We appreciate the interest in our paper.1 We acknowledge that it would be useful for clinical practice and public health policy if recommendations could be made on the amount of soy food in the diet most likely to reduce the risk of endocrine-related gynaecological cancer. We agree with the comments regarding the dose-related effects of isoflavone on endometrial activity.2 However, it is the effect of soy extract, mainly isoflavone, that has been analysed in the studies quoted, not whole soy or soy foods. In contrast, the articles selected for our meta-analysis used the food frequency questionnaire (FFQ) to evaluate the effects of long-term intake of soy or soy foods, rather than of soy extract.3–7 Soy foods should be discriminated from soy extract in that they contain many other components in addition to isoflavone, and these unknown components may potentially affect endometrial activity and carcinogenesis. In addition, all selected subjects in five of the seven articles referred to were women aged 40 years or older with no menstrual periods for at least 1 year, or postmenopausal women, whereas our study analysed the effects of soy intake in women of various ages with or without normal periods. Although one of the problems with epidemiological studies analysing the diet as whole foods rather than as individual components is the inability to define the precise active principle, they do have the advantage of reflecting real life metabolic pathways, and also allow recommendations to be made for dietary changes involving routinely available foods rather than components which may need to be manufactured.

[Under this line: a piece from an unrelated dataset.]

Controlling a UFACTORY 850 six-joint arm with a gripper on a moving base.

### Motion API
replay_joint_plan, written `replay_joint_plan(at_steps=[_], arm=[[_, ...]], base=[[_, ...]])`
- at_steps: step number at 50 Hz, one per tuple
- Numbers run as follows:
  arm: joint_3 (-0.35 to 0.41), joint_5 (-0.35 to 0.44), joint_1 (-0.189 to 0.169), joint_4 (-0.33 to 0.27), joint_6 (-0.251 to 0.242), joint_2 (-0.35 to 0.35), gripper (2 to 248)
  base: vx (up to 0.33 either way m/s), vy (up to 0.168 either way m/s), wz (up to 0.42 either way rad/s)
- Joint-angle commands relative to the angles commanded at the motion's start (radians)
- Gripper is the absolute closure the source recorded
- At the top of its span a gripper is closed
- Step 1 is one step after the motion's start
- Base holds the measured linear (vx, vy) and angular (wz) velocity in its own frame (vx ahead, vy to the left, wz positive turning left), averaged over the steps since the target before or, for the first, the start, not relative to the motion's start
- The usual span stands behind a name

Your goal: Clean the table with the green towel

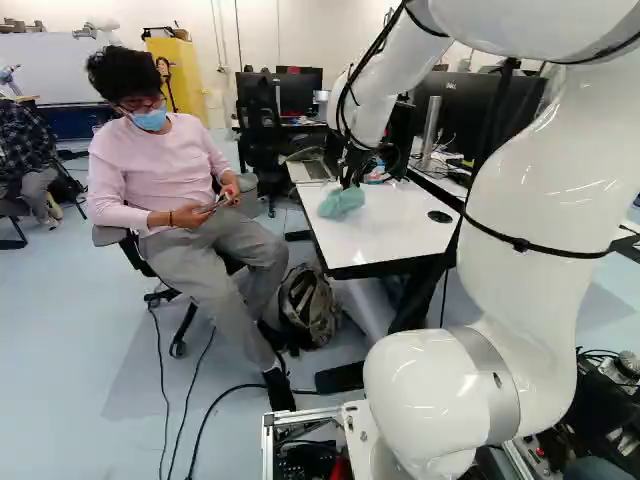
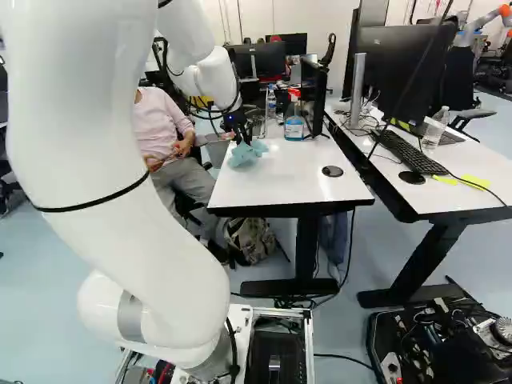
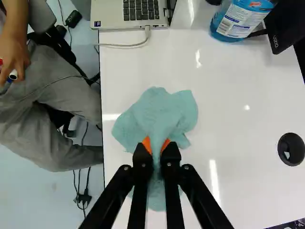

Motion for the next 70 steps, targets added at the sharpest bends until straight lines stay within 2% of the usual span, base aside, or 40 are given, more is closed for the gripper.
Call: replay_joint_plan(at_steps=[22,32,70], arm=[[0.093,-0.004,0.023,0.000,0.000,0.087,213],[0.143,-0.004,0.021,0.000,0.000,0.135,213],[0.139,-0.004,0.021,0.000,0.000,0.131,213]], base=[[0.000,0.000,0.000],[0.000,0.000,0.000],[0.000,0.000,0.000]])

In conclusion, as pointed out by the authors, variable dosages of soy extract may exert diverse activities on the endometrium. It may therefore be necessary to determine the optimal amount of soy or soy food intake in further large-scale studies. However, this was beyond the remit of our study. Moreover, when interpreting our results, the differences between a soy-rich diet and the administration of soy extract should be taken into consideration.